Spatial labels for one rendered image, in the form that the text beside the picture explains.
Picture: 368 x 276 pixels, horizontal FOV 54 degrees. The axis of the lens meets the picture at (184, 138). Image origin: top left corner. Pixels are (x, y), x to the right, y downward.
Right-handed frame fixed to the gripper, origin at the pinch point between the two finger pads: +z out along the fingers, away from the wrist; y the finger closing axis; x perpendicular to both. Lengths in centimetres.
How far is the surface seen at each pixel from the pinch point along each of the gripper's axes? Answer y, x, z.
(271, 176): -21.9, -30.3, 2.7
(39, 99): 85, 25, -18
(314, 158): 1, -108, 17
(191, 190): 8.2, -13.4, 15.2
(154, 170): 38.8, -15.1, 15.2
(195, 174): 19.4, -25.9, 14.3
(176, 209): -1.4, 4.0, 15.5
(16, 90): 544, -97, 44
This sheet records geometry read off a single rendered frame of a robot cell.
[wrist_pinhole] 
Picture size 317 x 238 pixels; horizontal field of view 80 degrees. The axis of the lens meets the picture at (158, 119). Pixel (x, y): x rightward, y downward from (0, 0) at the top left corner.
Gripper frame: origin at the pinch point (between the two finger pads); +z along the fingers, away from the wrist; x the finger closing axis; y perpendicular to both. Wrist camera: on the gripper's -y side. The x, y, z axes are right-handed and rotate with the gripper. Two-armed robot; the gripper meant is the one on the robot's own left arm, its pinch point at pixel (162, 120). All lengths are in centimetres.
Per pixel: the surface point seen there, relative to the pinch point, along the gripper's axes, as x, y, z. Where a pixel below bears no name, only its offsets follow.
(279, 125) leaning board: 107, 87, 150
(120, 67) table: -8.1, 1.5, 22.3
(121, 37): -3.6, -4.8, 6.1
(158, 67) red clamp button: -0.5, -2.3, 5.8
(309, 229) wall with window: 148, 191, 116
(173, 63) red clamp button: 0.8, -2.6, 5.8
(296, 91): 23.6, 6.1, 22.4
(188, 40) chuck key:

## Task details:
In the data above, find each line that has the word "finger" and copy it out.

## Solution to the problem:
Right-handed frame fixed to the gripper, origin at the pinch point between the two finger pads: +z out along the fingers, away from the wrist; y the finger closing axis; x perpendicular to both. Lengths in centimetres.
Gripper frame: origin at the pinch point (between the two finger pads); +z along the fingers, away from the wrist; x the finger closing axis; y perpendicular to both. Wrist camera: on the gripper's -y side. The x, y, z axes are right-handed and rotate with the gripper. Two-armed robot; the gripper meant is the one on the robot's own left arm, its pinch point at pixel (162, 120). All lengths are in centimetres.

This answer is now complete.